→ **What is needed**
Output a verbatim copy of the data, cut off after the line that contains "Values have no".

→ **Data section**
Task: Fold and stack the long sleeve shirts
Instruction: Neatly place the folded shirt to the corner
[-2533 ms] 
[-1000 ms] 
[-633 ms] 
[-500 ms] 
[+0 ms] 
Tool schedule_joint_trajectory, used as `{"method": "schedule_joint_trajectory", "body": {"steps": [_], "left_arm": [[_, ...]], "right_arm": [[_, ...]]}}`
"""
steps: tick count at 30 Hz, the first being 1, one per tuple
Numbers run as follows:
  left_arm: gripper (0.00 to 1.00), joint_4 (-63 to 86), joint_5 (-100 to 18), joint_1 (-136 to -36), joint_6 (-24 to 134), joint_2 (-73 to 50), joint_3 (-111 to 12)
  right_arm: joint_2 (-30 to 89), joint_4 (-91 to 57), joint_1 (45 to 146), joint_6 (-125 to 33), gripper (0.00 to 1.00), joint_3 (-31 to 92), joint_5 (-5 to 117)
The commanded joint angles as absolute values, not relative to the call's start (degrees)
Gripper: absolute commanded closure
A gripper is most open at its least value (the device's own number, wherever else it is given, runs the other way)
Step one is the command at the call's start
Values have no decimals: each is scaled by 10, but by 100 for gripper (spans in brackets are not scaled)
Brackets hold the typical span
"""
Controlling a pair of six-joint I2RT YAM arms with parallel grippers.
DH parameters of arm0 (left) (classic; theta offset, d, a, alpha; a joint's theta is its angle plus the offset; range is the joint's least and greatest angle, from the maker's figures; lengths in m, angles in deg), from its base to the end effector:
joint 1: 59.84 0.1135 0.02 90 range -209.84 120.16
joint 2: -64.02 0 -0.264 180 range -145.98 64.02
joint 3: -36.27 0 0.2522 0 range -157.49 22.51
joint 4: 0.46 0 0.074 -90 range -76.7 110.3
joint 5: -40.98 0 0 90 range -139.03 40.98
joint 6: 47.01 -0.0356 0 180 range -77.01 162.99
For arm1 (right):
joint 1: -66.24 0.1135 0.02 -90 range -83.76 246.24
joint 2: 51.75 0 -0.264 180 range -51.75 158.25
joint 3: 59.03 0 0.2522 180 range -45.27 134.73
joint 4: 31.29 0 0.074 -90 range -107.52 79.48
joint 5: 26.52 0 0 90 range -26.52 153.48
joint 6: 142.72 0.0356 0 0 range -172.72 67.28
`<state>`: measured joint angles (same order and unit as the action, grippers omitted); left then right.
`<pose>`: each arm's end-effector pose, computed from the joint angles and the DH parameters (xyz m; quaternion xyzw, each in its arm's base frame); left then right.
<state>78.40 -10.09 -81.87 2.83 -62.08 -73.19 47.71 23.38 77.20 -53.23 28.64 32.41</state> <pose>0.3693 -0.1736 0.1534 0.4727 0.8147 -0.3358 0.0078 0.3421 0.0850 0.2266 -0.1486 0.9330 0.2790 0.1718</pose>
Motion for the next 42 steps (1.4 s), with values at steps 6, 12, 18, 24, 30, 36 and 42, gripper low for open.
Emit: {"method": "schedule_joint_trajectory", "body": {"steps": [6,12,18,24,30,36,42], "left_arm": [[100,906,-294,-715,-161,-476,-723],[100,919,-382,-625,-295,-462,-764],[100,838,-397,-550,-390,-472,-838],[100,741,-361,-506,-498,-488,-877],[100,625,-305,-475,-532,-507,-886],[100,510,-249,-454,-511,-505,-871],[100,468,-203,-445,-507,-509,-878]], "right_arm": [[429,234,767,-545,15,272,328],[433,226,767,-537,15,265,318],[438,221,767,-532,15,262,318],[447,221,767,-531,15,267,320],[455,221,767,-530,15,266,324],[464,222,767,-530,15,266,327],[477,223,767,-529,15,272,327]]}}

→ **Finished exercise**
Task: Fold and stack the long sleeve shirts
Instruction: Neatly place the folded shirt to the corner
[-2533 ms] 
[-1000 ms] 
[-633 ms] 
[-500 ms] 
[+0 ms] 
Tool schedule_joint_trajectory, used as `{"method": "schedule_joint_trajectory", "body": {"steps": [_], "left_arm": [[_, ...]], "right_arm": [[_, ...]]}}`
"""
steps: tick count at 30 Hz, the first being 1, one per tuple
Numbers run as follows:
  left_arm: gripper (0.00 to 1.00), joint_4 (-63 to 86), joint_5 (-100 to 18), joint_1 (-136 to -36), joint_6 (-24 to 134), joint_2 (-73 to 50), joint_3 (-111 to 12)
  right_arm: joint_2 (-30 to 89), joint_4 (-91 to 57), joint_1 (45 to 146), joint_6 (-125 to 33), gripper (0.00 to 1.00), joint_3 (-31 to 92), joint_5 (-5 to 117)
The commanded joint angles as absolute values, not relative to the call's start (degrees)
Gripper: absolute commanded closure
A gripper is most open at its least value (the device's own number, wherever else it is given, runs the other way)
Step one is the command at the call's start
Values have no decimals: each is scaled by 10, but by 100 for gripper (spans in brackets are not scaled)

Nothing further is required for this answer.